Young boys hang around and compare cell phones at the supermarket. Barefoot kids play on roads of rubble and rocks that even cars struggle to get through. Doors of many of the cement houses that line the road through the Abu Hamour Camp are covered with carpets and blankets. The pride of the Baluchi people who live there is expressed through the spray-painted graffiti on the walls that spells out ‘Al Baluchi’ in Arabic.
In the tiny oil rich country, Qatar, the scene of the camp is completely incompatible. The Baluchis who live in the camp are not Qataris though they have been working in the army and the police force, and in other government positions. “We don’t have sewage system here and we also don’t have water pipes,” said a Pakistani Baluchi, Qadir Bakhish.
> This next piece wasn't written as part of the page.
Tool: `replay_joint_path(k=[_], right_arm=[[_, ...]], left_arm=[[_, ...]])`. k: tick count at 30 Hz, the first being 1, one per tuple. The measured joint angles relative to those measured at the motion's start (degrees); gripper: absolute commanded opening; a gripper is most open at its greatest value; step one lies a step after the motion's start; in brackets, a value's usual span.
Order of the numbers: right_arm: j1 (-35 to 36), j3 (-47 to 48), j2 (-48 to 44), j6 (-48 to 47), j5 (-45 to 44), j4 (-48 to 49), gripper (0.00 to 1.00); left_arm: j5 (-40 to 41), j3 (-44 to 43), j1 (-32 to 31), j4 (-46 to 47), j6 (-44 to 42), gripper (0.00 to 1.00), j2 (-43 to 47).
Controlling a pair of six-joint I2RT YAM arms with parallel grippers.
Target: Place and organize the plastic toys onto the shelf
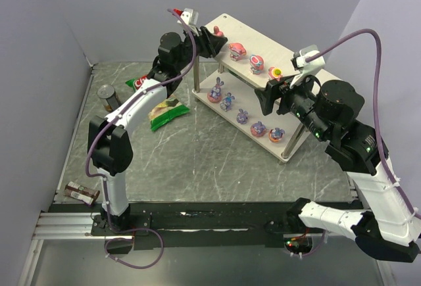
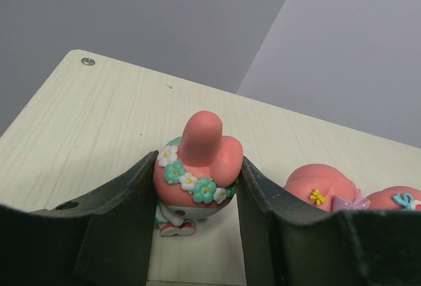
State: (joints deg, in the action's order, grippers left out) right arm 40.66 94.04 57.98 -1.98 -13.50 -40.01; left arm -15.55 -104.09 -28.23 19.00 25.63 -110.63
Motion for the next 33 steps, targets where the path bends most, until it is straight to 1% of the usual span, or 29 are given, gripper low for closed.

The Baluchis originally came from poor tribal areas in Pakistan, Iran and Oman to work for their richer neighbors in the Middle East. The Baluch people reside in the region of Baluchistan in the Iranian plateau in Southwest Asia, which includes parts of Iran, Afghanistan and Pakistan.
The government gives the Baluchis equipment to build their homes. There are 900 to 1,000 houses in the Abu Hamour Camp with a maximum of small five bedrooms, a bathroom and a kitchen. There are two supermarkets and ceremonial tents, and five mosques that are divided between the Pakistani and Iranian Baluchis, but are also open to other Baluchis in the camp. Further in the camp are illegal two storey houses.
The Abu Hamour Camp in the Abu Hamour area in Doha, Qatar includes Pakistani, Iranian, and Omani Baluchis who began immigrating to Qatar before its independence to find a better life. At first, in the 1950s, the Baluchis lived in an area called Fereej Al Abdulaziz, which is in Doha’s outskirts. Then the government moved the Baluchis to Fereej Al Nauija, which is where the Ahli Stadium stands. The third forced move brought the Baluchis to where they are now, Abu Hamour.
“Our family doesn’t have a problem, thank god,” said an Iranian Baluchi, Khalid Kareem about his small family. “But those who are married to two women can’t live like us.”
The Baluchis asked the government to move them to better housings in May 2008, but Baluchis haven’t seen any result. According to the chairman of Pakistan Baluch Social Welfare Organization, Abdul Latif Baloch, the government is planning to transfer the Baluchis to an area known as Al-Sayliyah on the outskirts of Doha.
“I love it here,” said Kareem. “I lived here for 24 years so I’m used to this place.”
Baluch estimates 12,000 Baluchis while the Baluchis at the Abu Hamour Camp estimate a maximum of 5,000 Baluchies. The Pakistani Baluchis are the largest number of Baluchis in the camp with 66 percent, followed by the Iranian Baluchis with 33 percent, and then the Omani Baluchis with one percent.